For the entries below, print exactly the lines between the line holding "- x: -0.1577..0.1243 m" and the line holding "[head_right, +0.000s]", inclusive, and nothing else.

━━━━━ TASK INPUT ━━━━━

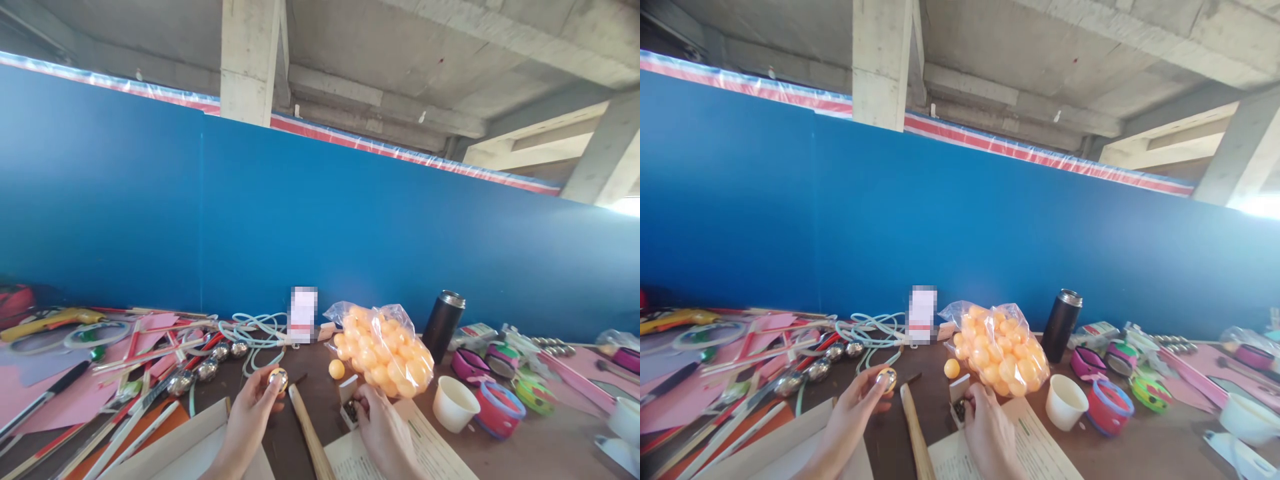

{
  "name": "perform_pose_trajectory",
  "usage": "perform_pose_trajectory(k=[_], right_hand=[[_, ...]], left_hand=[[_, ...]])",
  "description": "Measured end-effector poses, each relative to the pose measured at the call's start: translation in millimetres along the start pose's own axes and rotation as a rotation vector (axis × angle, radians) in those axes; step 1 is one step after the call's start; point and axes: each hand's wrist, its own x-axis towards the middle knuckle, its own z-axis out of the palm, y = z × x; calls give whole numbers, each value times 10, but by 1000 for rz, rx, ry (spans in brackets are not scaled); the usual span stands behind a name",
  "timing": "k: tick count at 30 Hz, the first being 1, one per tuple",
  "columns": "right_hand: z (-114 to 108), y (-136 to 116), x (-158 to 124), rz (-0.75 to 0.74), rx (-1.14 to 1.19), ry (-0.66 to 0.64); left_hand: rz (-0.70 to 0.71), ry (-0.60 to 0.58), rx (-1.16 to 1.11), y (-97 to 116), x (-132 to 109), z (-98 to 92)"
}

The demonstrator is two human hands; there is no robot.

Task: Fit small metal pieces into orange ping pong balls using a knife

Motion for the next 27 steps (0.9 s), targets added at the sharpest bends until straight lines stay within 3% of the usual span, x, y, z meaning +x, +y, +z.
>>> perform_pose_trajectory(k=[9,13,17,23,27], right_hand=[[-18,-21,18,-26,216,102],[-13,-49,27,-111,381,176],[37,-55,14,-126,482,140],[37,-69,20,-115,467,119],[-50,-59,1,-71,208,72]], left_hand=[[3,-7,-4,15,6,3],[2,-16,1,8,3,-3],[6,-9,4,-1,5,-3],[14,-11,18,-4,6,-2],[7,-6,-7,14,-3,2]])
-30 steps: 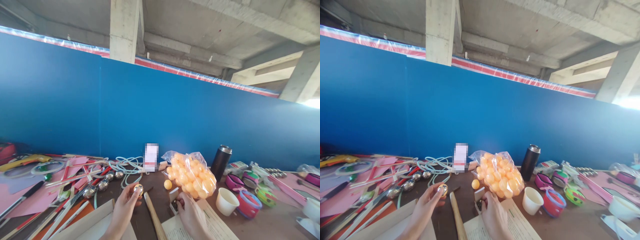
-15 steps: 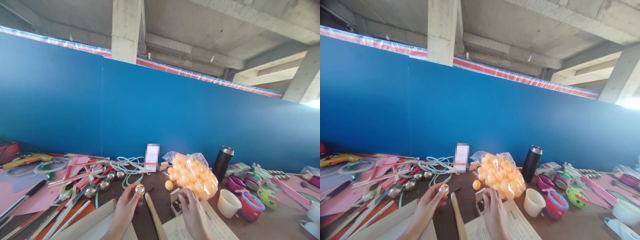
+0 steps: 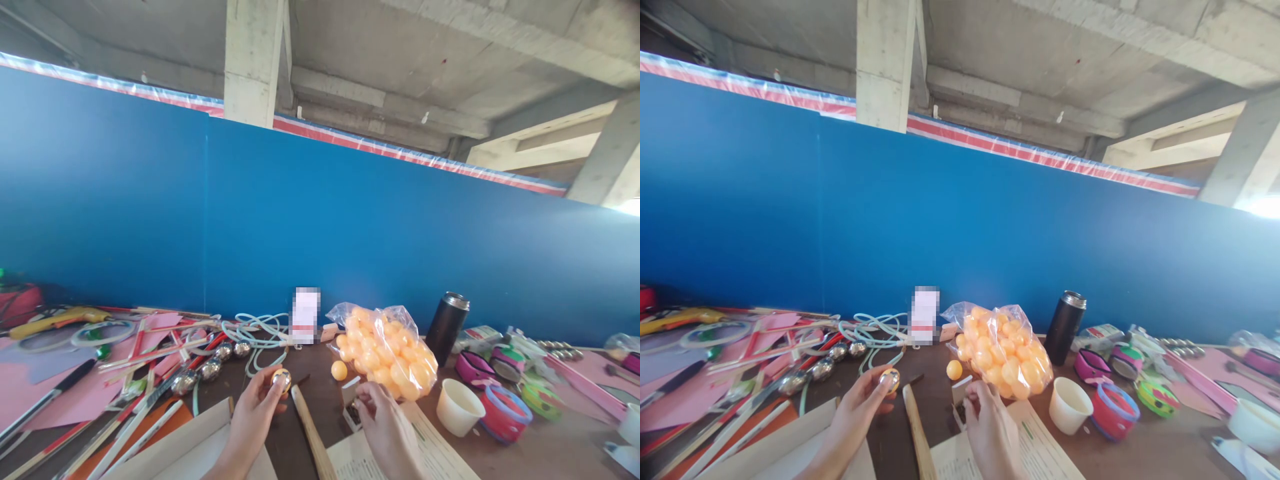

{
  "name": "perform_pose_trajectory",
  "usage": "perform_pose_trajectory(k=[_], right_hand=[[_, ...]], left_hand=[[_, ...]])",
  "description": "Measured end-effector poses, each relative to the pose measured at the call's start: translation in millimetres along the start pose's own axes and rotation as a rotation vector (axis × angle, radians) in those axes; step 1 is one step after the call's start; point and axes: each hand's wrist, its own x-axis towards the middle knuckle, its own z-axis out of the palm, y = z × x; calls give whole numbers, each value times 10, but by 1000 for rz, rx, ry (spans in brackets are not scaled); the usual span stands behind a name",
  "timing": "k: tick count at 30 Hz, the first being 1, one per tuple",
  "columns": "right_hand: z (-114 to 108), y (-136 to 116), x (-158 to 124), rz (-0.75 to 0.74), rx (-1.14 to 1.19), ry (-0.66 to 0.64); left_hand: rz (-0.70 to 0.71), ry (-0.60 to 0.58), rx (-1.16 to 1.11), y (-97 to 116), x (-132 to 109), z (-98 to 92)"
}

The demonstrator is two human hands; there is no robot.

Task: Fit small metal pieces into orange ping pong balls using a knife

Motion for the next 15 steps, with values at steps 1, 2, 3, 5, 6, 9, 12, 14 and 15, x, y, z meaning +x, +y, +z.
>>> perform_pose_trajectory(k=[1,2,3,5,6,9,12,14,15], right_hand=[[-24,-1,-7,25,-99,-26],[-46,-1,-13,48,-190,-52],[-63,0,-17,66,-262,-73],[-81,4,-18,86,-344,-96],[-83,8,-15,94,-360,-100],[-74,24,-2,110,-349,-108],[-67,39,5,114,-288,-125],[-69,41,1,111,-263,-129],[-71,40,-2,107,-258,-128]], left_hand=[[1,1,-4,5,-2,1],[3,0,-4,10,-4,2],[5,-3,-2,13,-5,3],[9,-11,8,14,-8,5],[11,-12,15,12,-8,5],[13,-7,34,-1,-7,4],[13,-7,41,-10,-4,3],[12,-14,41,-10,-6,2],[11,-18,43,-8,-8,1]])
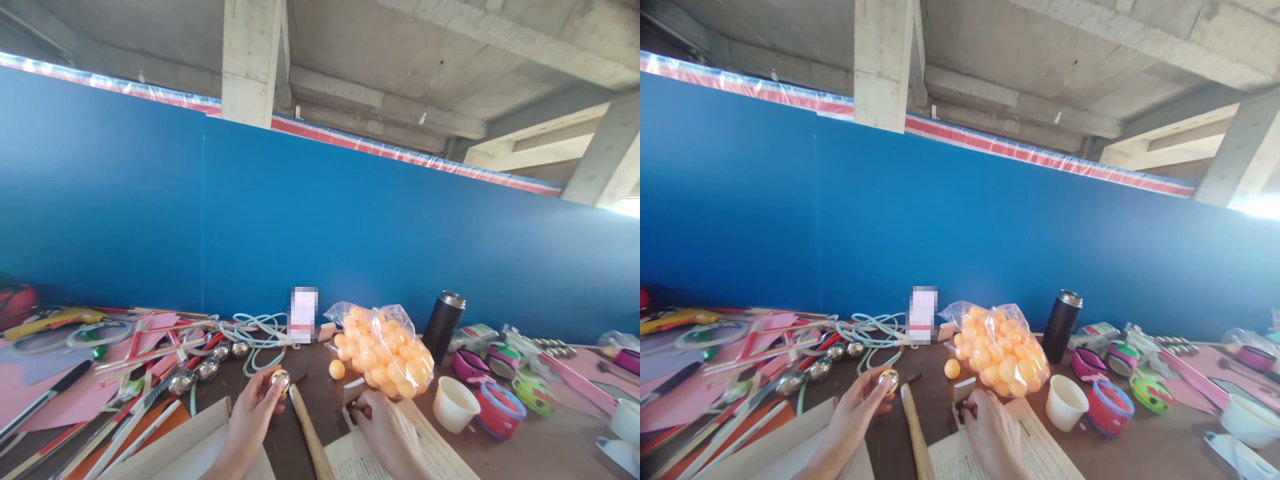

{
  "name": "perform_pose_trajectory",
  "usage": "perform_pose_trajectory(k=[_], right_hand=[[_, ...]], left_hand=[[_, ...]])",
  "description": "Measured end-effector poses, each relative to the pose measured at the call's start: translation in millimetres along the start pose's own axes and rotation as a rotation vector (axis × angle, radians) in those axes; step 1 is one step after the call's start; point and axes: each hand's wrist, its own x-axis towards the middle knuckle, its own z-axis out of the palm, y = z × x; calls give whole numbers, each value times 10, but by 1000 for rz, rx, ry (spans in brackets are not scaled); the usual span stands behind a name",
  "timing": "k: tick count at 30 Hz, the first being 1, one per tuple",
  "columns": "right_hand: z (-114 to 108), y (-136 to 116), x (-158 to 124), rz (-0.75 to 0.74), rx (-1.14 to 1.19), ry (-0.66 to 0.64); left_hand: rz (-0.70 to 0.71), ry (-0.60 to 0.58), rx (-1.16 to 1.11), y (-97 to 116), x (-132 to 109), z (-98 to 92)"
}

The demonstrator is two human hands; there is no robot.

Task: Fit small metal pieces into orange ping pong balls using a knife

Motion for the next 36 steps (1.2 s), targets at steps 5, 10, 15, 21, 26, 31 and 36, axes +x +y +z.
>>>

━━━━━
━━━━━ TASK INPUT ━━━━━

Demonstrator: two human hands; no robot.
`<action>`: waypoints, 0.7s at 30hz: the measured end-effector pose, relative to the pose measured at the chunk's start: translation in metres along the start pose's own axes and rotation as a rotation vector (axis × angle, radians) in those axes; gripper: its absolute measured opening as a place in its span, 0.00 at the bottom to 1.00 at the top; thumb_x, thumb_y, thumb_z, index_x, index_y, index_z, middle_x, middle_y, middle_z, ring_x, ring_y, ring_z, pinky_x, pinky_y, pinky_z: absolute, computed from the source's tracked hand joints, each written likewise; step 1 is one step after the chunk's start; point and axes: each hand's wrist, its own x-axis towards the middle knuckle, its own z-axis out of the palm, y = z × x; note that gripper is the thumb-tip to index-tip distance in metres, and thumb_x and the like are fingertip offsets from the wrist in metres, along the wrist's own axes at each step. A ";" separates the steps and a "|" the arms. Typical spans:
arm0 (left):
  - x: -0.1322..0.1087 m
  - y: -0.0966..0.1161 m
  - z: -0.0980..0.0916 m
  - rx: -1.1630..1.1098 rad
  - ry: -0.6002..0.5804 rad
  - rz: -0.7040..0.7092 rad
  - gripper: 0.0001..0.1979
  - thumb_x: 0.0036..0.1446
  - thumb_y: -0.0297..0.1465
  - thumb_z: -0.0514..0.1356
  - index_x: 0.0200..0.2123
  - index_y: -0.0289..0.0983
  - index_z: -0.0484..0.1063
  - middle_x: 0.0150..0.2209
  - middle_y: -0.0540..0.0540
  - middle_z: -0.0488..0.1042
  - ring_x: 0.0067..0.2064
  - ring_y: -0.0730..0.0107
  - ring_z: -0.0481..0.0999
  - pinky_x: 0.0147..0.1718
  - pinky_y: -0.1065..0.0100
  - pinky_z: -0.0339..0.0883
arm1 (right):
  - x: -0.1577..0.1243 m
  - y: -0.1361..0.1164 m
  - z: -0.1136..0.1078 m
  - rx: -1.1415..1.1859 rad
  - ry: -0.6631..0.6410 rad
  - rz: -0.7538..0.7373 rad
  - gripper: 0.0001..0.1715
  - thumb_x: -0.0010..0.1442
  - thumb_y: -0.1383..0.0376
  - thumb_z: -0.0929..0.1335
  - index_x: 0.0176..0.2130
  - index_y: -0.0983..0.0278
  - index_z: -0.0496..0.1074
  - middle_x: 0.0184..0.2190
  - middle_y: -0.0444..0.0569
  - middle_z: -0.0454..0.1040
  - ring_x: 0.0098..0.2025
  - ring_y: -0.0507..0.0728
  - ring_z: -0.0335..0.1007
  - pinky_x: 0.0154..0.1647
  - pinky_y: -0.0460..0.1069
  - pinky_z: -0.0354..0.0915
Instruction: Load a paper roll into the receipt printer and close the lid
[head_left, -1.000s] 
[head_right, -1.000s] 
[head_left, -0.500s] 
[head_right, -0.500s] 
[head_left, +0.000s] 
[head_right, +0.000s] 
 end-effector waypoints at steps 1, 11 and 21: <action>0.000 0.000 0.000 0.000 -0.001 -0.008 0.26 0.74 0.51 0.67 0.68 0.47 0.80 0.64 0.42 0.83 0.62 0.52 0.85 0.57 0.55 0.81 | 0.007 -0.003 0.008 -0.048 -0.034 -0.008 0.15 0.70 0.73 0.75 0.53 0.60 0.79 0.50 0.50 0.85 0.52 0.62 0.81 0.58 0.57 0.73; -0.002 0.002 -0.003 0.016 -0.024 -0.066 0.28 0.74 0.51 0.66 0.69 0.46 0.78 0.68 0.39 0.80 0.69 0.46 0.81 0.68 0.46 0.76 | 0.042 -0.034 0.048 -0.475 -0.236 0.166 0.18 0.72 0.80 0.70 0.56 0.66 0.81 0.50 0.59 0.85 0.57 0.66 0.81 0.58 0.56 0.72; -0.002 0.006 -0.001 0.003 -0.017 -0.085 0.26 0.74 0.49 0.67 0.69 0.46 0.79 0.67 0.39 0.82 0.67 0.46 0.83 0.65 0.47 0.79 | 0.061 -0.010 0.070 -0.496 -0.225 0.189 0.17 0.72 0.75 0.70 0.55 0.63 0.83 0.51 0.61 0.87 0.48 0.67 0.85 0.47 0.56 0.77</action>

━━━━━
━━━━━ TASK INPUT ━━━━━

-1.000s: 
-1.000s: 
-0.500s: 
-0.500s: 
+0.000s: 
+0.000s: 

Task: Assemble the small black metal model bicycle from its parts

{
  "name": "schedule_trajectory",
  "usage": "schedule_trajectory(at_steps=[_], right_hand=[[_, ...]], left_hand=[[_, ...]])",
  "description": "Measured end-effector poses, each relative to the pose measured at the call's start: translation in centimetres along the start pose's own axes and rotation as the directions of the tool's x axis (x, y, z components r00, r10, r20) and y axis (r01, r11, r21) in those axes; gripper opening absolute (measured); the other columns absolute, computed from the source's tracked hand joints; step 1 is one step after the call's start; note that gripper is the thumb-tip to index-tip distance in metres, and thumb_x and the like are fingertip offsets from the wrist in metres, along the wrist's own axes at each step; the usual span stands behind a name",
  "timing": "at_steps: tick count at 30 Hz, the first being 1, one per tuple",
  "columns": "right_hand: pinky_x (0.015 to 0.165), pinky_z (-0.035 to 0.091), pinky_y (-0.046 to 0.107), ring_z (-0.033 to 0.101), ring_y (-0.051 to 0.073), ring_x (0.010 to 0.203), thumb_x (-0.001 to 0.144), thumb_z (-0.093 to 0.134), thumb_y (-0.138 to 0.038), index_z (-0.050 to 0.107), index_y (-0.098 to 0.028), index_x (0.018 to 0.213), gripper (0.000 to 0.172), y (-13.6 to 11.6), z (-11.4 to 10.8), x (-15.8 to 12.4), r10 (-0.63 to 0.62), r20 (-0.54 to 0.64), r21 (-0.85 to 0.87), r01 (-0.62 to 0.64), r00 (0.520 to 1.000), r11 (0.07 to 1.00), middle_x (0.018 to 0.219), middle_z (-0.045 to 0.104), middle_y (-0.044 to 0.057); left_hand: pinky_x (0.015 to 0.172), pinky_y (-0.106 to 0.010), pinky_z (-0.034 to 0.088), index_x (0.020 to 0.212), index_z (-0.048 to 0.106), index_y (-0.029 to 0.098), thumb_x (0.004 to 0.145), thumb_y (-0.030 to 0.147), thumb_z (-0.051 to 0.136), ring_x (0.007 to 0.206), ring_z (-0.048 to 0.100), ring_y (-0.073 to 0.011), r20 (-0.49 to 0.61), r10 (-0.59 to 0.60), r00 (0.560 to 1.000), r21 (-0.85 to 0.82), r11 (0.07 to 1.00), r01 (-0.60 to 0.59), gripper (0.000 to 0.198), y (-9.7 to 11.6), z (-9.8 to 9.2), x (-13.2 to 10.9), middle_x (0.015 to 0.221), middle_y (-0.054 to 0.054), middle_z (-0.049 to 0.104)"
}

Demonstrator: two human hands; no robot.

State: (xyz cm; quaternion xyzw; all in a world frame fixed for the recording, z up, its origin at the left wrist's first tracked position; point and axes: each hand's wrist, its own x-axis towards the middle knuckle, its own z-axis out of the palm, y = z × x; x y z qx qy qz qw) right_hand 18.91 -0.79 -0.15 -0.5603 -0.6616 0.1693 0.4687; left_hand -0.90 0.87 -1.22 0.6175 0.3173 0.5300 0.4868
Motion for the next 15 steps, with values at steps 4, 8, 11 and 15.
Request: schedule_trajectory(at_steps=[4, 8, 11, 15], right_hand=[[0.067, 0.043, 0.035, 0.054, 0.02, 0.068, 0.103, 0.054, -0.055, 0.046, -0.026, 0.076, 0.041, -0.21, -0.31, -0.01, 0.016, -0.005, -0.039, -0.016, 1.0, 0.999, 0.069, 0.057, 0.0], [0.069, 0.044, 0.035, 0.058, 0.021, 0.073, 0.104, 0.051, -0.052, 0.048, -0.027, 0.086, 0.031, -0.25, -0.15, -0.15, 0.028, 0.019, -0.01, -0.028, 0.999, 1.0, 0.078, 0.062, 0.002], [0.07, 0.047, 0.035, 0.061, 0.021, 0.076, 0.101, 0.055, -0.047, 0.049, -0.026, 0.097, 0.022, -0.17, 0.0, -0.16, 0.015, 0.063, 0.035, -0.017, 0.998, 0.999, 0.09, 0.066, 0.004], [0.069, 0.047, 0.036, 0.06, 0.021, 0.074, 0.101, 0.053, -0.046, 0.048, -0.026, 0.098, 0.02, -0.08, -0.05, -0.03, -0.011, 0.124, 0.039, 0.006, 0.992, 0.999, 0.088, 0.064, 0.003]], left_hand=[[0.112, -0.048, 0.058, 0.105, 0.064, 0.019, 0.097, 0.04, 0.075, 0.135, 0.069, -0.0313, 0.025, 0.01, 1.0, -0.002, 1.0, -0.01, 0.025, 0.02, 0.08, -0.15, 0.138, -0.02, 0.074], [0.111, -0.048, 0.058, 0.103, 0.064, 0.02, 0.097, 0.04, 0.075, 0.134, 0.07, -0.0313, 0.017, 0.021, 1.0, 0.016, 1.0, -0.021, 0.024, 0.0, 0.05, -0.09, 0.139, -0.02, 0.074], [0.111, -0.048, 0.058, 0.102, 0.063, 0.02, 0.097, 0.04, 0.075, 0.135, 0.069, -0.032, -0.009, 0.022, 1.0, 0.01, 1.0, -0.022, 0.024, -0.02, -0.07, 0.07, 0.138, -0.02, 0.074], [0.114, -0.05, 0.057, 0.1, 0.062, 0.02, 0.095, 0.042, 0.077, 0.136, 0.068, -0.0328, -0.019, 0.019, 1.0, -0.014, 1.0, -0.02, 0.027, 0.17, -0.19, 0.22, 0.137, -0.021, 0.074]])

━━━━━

» WRITTEN SOLUTION
  - x: -0.1577..0.1243 m
  - y: -0.1361..0.1164 m
  - z: -0.1136..0.1078 m
  - rx: -1.1415..1.1859 rad
  - ry: -0.6631..0.6410 rad
  - rz: -0.7538..0.7373 rad
  - gripper: 0.0001..0.1715
  - thumb_x: -0.0010..0.1442
  - thumb_y: -0.1383..0.0376
  - thumb_z: -0.0929..0.1335
  - index_x: 0.0176..0.2130
  - index_y: -0.0983..0.0278
  - index_z: -0.0496..0.1074
  - middle_x: 0.0184..0.2190
  - middle_y: -0.0444..0.0569
  - middle_z: -0.0454..0.1040
  - ring_x: 0.0098..0.2025
  - ring_y: -0.0507..0.0728
  - ring_z: -0.0335..0.1007
  - pinky_x: 0.0154..0.1647
  - pinky_y: -0.0460..0.1069
  - pinky_z: -0.0354..0.0915
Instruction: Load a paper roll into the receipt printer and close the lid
[head_left, -1.000s] 
[head_right, -1.000s] 
[head_left, -0.500s] 
[head_right, -0.500s] 
[head_left, +0.000s] 
[head_right, +0.000s] 

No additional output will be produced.